On Tyranny – Timothy Snyder

7-5-18

Dear Partners in thought,

I wanted to come back to Yale’s Timothy Snyder who had written “On Tyranny”, again like Ed Luce and his famed “Retreat of Liberalism” in the aftermath of Trump’s election, in the face of the multiple rise of populism across the West. Snyder is the author of “The Road to Unfreedom” which he had written just before “On Tyranny” and that I already shared with you and has specialised on European history with a focus on central & eastern Europe, particularly known for its “Bloodlands” that won prizes worldwide. Snyder today, in his late 40s, is probably the leading rising historian at Yale.

I know it is the third book I tell you about coming from Yale. I want to stress that it is just because they tend to produce great books these days. Just to be clear, I like Yale and its prestigious history, Skull and Bones, the CIA’s cradle, Bill & Hillary’s nest, its beautiful colleges and campus, Papa John’s Pizza and my daughter’s alma mater but I remain a Harvard man as the young Frenchman who went there at 21 as an ESL student searching for a new life, drawn by a world with no limits, spending too much time at Yenching and going on to study history, economics and business (since 1981) even if never enrolling in any of the usual degrees in spite of once a very artful bid by the late and great Stanley Hoffman. I am actually looking forward to telling you about books coming from that other Cambridge on the Charles. And I am writing this so you all know where the historical roots of my fight and drive are located.

“On Tyranny”, which has a Clauzewitzian air, as John Lewis Gaddis, remarked too when he did his “On Grand Strategy”, that you know, is not a book in the strictest sens as it is more an essay of about 100 pages or, as a well-known thinker told me two weeks ago, a series of aphorisms that all of us should agree with. It is an enjoyable reading and is indeed short which also has its merits in today’s world. I actually think that, while everybody should read it, it is the perfect summer reading gift for your kids and/or grandkids from the time-, social media-, iPhone- and screen-constrained generations who may need some guidance on what actually matters. “On Tyranny” is a body of key precepts grounded in the history of the 20th century and addressing mostly but not only an American audience that are needed to maintain what we know as democracy and we should ensure does not lead to any perverted outcome resulting from the oft glorified will of the people, the latter who could so easily be led astray or lose their compass. Snyder offers 20 tips, guidances, tenets that we, as citizens should observe to ensure that (even if it does not say it as such) avoid the repeat of some of the key electoral outcomes we have seen, notably but not only in the U.S., since 2016. However more broadly the raison d’être of this set of aphorisms is so we avoid falling into what Madeleine Albright simply and rightly calls Fascism (a book I will come back to later and resonates to the Prague resident and lover of the Bohemian jewel I am.)
The 20 “lessons” (to take Snyder’s terminology) are:

1. Do not obey in advance (Most power of authoritarianism is freely given)

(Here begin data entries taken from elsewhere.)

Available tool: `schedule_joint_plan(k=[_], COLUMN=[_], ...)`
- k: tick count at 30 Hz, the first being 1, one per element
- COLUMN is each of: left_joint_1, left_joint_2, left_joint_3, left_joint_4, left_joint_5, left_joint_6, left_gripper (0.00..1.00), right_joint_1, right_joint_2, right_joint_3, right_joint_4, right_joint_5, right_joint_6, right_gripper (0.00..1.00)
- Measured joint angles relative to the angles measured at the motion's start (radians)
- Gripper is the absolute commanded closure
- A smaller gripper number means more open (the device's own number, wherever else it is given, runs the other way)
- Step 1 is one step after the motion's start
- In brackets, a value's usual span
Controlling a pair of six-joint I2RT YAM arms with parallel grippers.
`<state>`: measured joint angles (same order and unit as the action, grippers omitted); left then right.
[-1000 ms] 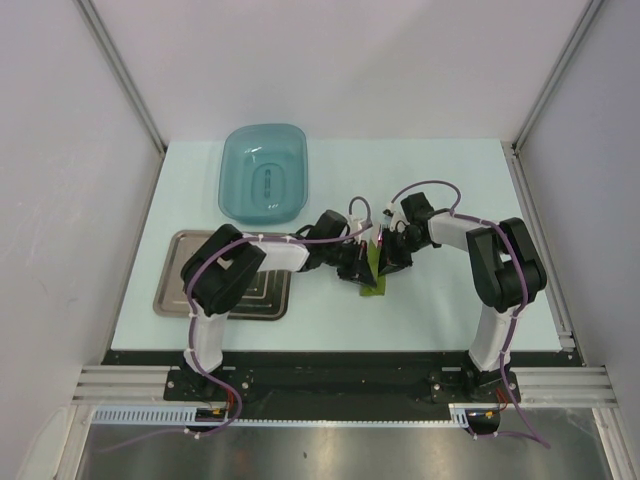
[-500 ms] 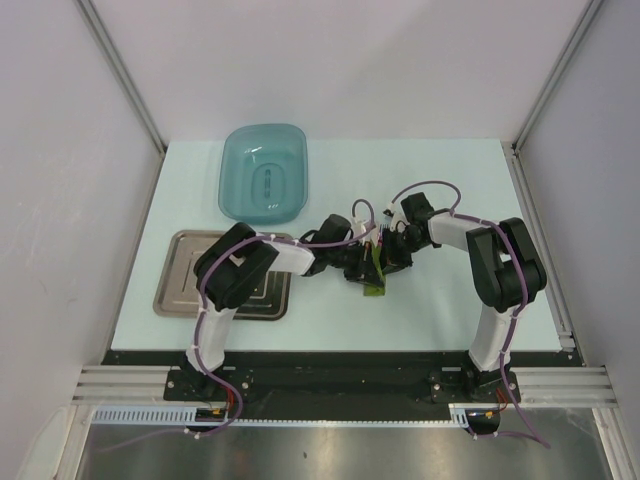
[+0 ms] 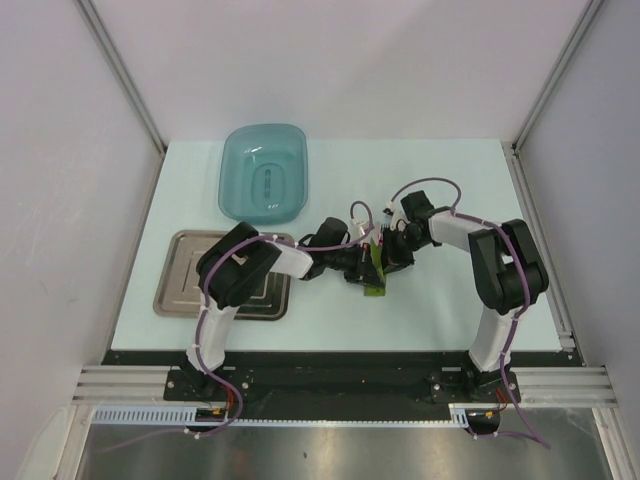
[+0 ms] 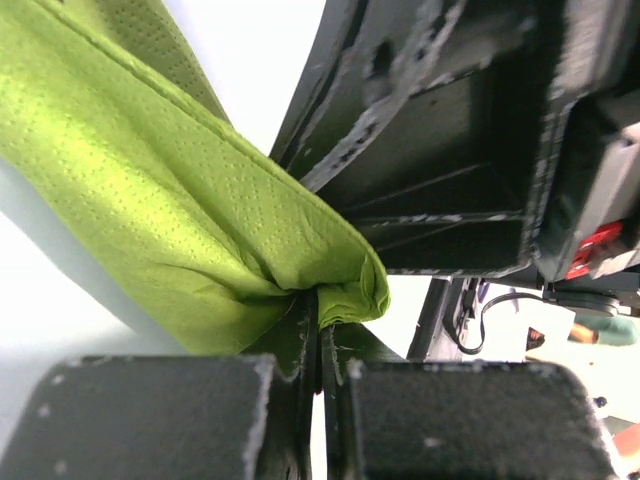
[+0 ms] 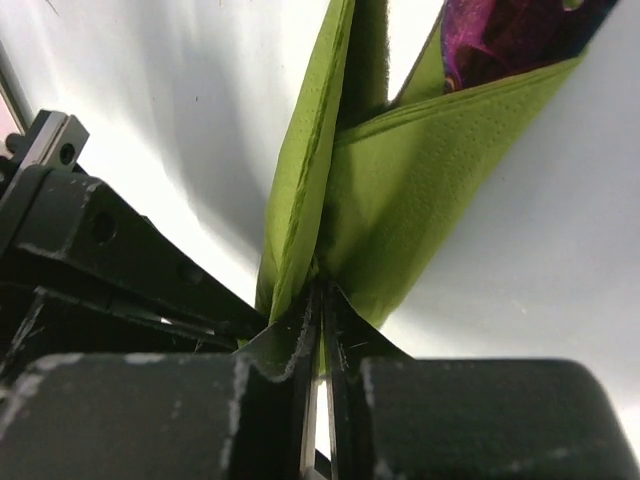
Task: Place the utensils on the paper napkin and roll it up
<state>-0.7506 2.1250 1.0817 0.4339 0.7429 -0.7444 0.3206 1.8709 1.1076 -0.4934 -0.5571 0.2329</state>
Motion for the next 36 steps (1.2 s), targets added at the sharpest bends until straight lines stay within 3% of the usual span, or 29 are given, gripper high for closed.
schedule_joint_plan(k=[36], left_joint_1=[-0.005], left_joint_2=[0.000], left_joint_3=[0.035], left_joint_4=[-0.032], left_joint_5=[0.021], left_joint_6=[0.000], left_gripper=[1.00], right_joint_1=[-0.061], right_joint_2=[0.059], right_joint_3=[-0.005], right_joint_4=[0.113], right_joint_5=[-0.096], right_joint_6=[0.036], right_gripper=[0.97])
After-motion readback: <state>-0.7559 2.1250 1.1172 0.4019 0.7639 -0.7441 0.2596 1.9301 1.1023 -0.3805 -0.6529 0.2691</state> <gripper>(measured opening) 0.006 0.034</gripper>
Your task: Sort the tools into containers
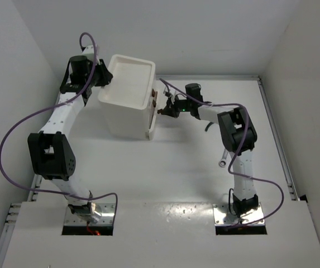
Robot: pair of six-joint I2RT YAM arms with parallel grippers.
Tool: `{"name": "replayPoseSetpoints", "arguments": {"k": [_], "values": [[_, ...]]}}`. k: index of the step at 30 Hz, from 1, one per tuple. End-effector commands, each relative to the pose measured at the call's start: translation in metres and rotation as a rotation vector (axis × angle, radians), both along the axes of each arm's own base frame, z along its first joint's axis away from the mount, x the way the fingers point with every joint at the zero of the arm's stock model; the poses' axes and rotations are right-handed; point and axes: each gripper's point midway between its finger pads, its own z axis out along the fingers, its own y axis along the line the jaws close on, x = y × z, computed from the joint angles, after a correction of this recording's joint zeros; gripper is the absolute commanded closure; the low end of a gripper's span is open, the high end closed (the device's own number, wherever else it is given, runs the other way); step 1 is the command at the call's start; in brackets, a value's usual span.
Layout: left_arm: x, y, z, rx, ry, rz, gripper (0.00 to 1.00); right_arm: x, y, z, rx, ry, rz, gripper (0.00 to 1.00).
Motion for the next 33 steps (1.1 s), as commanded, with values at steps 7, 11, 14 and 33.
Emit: {"name": "replayPoseSetpoints", "arguments": {"k": [7, 11, 14, 33], "values": [[-0.084, -0.012, -0.178, -0.026, 0.636, -0.03, 1.0, 0.028, -0.043, 0.048, 0.034, -0.062, -0.081, 1.0], [-0.083, -0.008, -0.178, -0.029, 0.635, -0.021, 1.0, 0.033, -0.069, 0.041, 0.011, -0.004, -0.135, 1.0], [-0.083, -0.008, -0.178, -0.036, 0.638, -0.016, 1.0, 0.029, -0.089, 0.044, -0.004, 0.03, -0.167, 1.0], [-0.084, 0.001, -0.182, -0.042, 0.649, 0.016, 1.0, -0.004, -0.194, 0.034, -0.127, 0.094, -0.269, 1.0]]}}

2. Defend institutions (as they are the guarantors of decency; select and defend one)

3. Beware the one party state (so support the multi-party system)

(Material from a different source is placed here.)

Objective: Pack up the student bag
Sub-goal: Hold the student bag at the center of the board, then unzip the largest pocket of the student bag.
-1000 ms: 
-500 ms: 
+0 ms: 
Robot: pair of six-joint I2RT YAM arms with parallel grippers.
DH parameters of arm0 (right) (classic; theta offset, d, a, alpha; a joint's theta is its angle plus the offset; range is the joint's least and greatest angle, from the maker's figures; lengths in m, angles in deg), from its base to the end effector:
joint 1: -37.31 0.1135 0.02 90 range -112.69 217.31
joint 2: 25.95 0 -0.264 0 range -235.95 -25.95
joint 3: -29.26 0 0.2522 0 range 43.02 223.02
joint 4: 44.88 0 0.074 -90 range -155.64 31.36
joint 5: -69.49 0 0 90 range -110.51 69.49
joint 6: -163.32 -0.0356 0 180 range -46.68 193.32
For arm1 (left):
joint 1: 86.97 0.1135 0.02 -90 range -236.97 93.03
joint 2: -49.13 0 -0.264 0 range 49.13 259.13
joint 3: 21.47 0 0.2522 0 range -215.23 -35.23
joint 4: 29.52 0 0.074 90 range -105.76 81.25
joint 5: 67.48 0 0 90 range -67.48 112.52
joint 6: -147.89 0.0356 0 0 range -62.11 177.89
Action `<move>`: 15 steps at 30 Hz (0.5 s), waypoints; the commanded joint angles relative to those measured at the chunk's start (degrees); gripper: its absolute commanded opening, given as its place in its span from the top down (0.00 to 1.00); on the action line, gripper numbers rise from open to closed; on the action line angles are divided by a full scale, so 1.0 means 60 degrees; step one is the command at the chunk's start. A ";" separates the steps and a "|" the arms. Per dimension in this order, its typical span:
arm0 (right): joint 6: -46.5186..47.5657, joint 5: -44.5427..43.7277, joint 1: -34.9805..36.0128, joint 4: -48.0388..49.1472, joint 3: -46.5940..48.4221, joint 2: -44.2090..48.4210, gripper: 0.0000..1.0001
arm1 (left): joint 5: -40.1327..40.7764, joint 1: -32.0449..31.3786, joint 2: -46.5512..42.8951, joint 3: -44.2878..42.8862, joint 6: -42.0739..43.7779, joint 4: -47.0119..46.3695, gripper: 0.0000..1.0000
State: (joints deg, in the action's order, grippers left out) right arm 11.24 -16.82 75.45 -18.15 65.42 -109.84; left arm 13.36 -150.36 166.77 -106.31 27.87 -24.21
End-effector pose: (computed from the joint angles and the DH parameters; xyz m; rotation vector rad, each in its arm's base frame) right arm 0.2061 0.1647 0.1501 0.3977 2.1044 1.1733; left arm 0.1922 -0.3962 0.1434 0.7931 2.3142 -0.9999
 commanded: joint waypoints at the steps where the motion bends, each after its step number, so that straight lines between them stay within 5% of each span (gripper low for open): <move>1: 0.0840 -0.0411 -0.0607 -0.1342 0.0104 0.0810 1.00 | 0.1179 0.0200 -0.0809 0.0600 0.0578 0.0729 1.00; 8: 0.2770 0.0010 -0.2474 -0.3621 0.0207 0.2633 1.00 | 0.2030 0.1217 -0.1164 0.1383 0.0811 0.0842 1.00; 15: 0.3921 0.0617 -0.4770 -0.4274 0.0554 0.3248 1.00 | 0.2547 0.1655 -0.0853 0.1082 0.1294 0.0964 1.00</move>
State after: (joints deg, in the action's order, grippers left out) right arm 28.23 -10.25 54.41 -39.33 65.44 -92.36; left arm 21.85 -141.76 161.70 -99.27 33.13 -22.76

4. Take responsibility for the face of the world (Symbols do matter, notice the “swastikas”…)

5. Remember professional ethics (When political leaders set negative examples, professional commitments to just practice matter)

6. Be wary of paramilitaries (that intermingle with the official police and military)

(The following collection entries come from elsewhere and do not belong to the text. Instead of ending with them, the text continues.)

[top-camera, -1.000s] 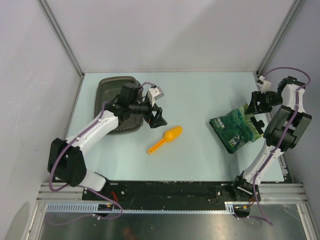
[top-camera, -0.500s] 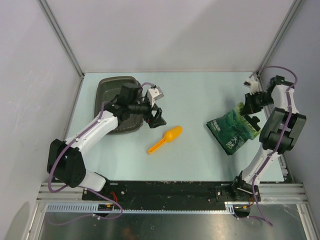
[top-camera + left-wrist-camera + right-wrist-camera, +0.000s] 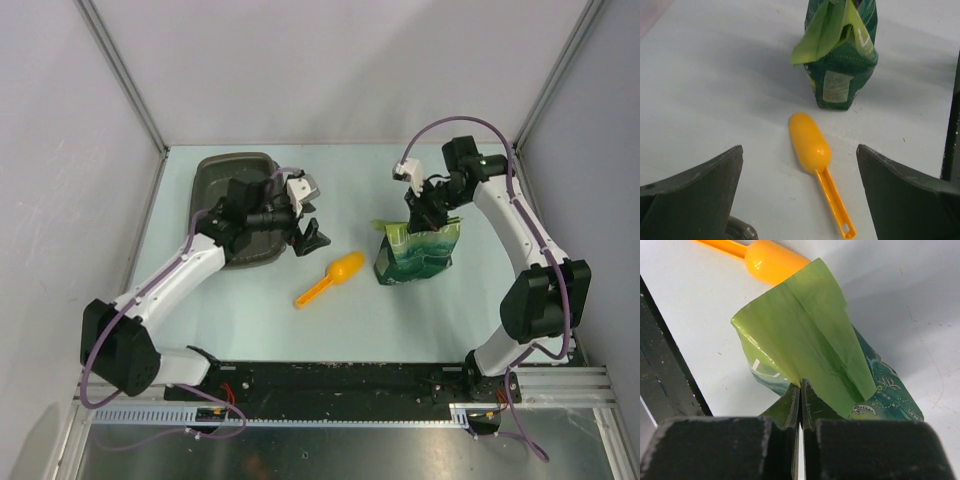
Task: Fill the litter box with clean litter
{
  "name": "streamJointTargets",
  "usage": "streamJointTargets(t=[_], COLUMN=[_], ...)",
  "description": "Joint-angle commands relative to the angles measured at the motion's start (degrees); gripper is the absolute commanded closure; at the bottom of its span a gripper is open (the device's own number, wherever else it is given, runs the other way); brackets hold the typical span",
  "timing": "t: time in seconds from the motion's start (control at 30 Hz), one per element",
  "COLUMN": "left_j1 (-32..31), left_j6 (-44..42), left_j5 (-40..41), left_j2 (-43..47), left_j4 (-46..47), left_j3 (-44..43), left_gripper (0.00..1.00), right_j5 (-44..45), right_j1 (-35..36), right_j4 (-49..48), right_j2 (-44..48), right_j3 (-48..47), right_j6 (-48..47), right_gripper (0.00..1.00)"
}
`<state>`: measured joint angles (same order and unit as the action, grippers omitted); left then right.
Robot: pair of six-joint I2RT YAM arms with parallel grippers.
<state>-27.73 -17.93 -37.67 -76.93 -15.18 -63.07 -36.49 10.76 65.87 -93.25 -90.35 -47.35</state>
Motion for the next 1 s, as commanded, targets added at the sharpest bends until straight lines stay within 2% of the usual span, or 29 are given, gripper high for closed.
streamJointTargets(t=[0.0,0.1,0.23,0.37,0.53,0.63,0.67,0.73,0.77,0.8,0.93,0.97], left_j1=[-3.4,-7.8,-13.5,-16.4,-17.7,-17.7,-17.7,-17.6,-17.6,-17.7,-17.7,-17.6], left_j6=[2.4,4.1,5.9,11.5,14.6,14.0,13.8,13.5,14.1,14.6,16.5,16.4], left_j5=[-1.4,0.3,6.9,7.9,8.4,6.7,6.0,2.5,1.1,-1.4,-5.3,-5.7], left_j2=[3.3,0.2,-6.8,-16.8,-24.6,-26.5,-26.7,-27.0,-27.1,-27.3,-26.1,-25.6], left_j4=[17.2,24.9,35.0,37.7,37.7,37.6,37.5,36.5,36.1,35.8,34.8,34.7], left_j3=[4.4,3.2,0.4,-6.1,-12.8,-13.2,-13.0,-12.8,-12.6,-12.6,-11.5,-10.9], left_gripper=[0.00,0.00,0.00,0.01,0.03,0.18,0.29,0.41,0.51,0.55,0.76,0.86], right_j5=[-5.2,-4.8,-5.3,-5.5,-6.2,-6.4,-6.2,-5.8,-5.6,-5.8,-5.9,-5.8], right_j1=[2.0,2.0,1.4,1.0,-0.3,-2.1,-2.4,-3.9,-4.3,-5.1,-5.6,-5.6], right_j4=[0.7,-0.3,-0.5,-0.9,-0.9,-0.1,0.3,0.6,0.6,0.5,1.2,1.0], right_j2=[4.5,4.8,4.7,4.7,5.5,6.5,6.7,7.6,7.9,8.2,9.1,9.6], right_j3=[0.9,0.9,0.8,0.8,0.6,0.7,0.6,0.3,-0.1,-1.0,-4.5,-4.9], right_j6=[3.4,4.1,4.2,4.3,4.6,4.6,4.3,4.3,4.9,5.3,6.8,7.2], right_gripper=[1.00,1.00,1.00,1.00,1.00,1.00,1.00,0.92,0.85,0.72,0.55,0.52])
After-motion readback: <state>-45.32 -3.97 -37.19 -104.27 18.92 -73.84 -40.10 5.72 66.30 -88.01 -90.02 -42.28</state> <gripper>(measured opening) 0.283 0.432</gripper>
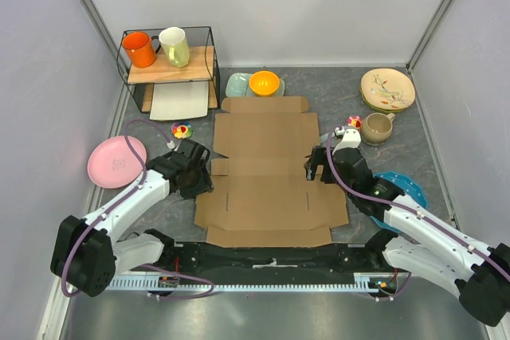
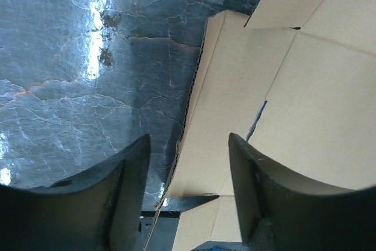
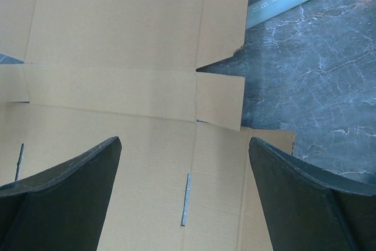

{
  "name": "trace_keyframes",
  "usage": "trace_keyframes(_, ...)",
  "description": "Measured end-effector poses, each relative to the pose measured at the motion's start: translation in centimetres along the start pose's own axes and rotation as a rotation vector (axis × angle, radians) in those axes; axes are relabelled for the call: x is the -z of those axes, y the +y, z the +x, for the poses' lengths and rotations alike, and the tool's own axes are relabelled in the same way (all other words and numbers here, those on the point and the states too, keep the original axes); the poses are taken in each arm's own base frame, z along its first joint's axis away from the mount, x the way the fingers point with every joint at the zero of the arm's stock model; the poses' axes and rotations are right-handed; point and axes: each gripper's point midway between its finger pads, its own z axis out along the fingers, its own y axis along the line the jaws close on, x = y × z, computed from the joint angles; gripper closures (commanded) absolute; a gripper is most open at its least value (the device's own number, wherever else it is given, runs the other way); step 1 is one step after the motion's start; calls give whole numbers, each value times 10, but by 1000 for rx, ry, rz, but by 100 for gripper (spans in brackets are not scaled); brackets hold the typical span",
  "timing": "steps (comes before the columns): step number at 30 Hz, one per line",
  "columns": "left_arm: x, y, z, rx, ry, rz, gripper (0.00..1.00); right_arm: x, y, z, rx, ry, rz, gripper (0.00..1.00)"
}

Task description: Fold the paper box

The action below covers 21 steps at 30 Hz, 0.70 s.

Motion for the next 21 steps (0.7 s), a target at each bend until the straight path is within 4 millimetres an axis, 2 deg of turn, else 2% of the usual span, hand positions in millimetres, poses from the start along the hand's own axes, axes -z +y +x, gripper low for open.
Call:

7. Be reflective if you must be armed (If you carry a weapon in public service, be ready to say no to irregular things)

8. Stand out (Someone has to)

9. Be kind to our language (Think up your own way of speaking; make an effort to separate yourself from the Internet)

10. Believe in truth (To abandon facts is to abandon freedom)

11. Investigate (Figure things out for yourself)

12. Make eye contact and small talk (Stay in touch with your surroundings, know the psychological landscape of your daily life)

13. Practice corporeal politics (Get outside; make new friends and march with them)

14. Establish a private life (Use internet and emailing but have personal exchanges in person)

15. Contribute to good causes (Pick a charity or two and set up Autopay)

16. Learn from peers in other countries (Keep up friendship abroad and make new friends)

17. Listen for dangerous words (Be angry about the treacherous use of patriotic vocabulary; be alert to “extremism”, “emergency”…)

18. Be calm when the unthinkable arrives (Modern tyranny is terror management with its resulting justified end of basic freedoms)

19. Be a patriot (Set a good example for generations to come)

20. Be as courageous as you can (If none of us is prepared to die for freedom, then all of us will die under tyranny)

Some points hark back to the rise of Nazism while others, that we can relate perhaps more easily, are more preventive in nature and easily applicable in our daily life. I always like the eye contact (be careful though!) and small talk and of course my 21st tenet…read books and discuss them. Each point is beautifully argued with live cases very often taken during the rise of authoritarianism in the 1930s in Europe.
It is a great set of recipes and we can all be our own chefs, putting the emphasis where we feel best. The meal will always be delicious.
And when (and as) we live in times that are upside down, please remember Nassim Taleb:“Tough times don’t last. Tough people do”.

Warmest regards,
Serge

 

Serge Desprat, May 2018, (Prague)

On Grand Strategy – John Lewis Gaddis

2-5-18

Dear Partners in thought,

I first wanted to tell you that, contrary to well-founded opinion, I can in fact master things like Group Emails hence the group and name I chose to represent members of a special club of minds who are dear to me. I do this following the indirect suggestion from one of my role models, with whom I did not spent enough Friday OpsComs with years ago and who will recognise himself, that I should consider group emails, something I was not too keen on, preferring the direct and considerate touch. However following Diderot’s “spirit of the staircase” (where time helps ideas make their way, presumably when you climb up one, though it was more about after-wit in relation to what Necker had told him at a dinner party) and the (then) Bonapartist leader of my youth, Jacques Chirac,’s precept that “only fools do not change their minds” (well, he knew something about that as we later saw) that I decided to set up a group email address for what remains a tiny cluster of individuals who do matter to me. In doing so, I have tried to increase despatch efficiency while protecting the confidentiality of relationships though rest assured that I address you very personally.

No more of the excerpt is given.